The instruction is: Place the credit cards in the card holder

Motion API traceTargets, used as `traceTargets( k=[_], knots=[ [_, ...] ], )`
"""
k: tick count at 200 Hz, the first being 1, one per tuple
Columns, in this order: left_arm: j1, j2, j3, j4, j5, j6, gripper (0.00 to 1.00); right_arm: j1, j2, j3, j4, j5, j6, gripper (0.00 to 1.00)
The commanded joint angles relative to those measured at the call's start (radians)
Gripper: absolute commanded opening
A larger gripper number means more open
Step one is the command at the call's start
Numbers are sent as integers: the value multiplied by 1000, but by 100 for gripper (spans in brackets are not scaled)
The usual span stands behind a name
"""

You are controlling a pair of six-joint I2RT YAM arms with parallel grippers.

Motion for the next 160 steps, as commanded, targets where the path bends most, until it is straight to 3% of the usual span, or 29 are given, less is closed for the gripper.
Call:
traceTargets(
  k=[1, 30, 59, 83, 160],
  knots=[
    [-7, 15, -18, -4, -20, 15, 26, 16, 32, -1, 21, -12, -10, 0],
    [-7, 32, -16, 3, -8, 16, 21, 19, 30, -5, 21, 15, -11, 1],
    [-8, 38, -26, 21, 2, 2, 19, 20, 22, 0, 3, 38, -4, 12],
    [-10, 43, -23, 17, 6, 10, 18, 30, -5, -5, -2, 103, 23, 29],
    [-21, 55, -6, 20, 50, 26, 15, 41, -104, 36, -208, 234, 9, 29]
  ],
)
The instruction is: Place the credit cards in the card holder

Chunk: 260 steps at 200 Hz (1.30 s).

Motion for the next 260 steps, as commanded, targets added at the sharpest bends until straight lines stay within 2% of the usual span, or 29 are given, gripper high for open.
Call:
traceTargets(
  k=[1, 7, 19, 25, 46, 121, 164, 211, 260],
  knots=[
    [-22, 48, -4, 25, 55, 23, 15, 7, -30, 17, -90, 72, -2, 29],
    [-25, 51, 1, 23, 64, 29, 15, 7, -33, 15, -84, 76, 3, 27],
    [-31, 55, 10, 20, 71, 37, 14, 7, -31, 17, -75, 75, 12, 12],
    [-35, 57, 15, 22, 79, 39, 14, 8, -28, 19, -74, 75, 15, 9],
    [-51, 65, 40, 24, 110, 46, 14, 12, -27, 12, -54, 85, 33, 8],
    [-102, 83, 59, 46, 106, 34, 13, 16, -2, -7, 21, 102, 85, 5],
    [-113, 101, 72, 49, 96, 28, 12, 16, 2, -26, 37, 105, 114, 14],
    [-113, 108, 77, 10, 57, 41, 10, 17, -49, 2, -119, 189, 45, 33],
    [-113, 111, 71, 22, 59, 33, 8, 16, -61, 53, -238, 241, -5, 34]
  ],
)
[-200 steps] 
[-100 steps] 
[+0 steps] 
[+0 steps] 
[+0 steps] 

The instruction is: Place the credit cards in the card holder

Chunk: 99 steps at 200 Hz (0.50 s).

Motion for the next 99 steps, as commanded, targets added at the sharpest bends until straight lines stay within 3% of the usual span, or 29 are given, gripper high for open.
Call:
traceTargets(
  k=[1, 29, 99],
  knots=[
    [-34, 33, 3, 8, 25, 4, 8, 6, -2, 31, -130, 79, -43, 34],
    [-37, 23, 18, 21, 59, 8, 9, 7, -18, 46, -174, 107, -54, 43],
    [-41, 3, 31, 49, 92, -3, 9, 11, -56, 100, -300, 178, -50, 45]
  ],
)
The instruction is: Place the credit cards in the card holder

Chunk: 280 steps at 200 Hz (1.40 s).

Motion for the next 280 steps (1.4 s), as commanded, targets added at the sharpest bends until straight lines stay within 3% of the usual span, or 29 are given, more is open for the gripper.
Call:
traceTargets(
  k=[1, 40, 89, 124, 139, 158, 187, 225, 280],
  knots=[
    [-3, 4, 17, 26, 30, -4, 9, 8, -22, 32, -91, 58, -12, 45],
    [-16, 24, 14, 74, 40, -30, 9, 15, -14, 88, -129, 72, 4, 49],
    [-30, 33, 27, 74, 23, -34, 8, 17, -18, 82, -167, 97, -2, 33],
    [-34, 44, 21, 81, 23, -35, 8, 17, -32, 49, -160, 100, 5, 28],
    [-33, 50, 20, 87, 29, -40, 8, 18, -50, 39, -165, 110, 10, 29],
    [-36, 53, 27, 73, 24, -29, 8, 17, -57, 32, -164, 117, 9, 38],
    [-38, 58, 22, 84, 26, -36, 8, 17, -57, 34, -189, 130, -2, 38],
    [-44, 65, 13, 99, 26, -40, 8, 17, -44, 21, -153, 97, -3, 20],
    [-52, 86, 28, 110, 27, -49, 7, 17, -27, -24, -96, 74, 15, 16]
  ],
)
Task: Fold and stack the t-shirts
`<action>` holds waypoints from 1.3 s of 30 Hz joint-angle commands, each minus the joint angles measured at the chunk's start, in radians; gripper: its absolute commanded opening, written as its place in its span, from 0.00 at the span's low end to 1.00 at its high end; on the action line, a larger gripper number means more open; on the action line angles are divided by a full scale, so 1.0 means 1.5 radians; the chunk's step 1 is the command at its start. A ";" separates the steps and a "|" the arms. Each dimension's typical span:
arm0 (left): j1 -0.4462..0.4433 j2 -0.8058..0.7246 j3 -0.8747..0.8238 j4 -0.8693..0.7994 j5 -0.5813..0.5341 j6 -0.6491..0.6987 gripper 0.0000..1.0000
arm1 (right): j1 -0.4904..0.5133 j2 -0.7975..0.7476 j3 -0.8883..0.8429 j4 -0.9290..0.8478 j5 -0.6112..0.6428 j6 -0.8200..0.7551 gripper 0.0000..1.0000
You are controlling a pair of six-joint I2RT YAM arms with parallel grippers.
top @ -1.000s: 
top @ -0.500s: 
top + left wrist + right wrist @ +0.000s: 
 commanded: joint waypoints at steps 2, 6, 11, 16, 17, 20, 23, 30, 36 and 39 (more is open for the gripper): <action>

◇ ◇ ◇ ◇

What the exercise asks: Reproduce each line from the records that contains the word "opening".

Output below:
Gripper: absolute commanded opening
`<action>` holds waypoints from 1.3 s of 30 Hz joint-angle commands, each minus the joint angles measured at the chunk's start, in radians; gripper: its absolute commanded opening, written as its place in its span, from 0.00 at the span's low end to 1.00 at its high end; on the action line, a larger gripper number means more open; on the action line angles are divided by a full scale, so 1.0 means 1.5 radians; the chunk's step 1 is the command at its start. A ";" separates the steps and a "|" the arms. Each dimension's typical span:

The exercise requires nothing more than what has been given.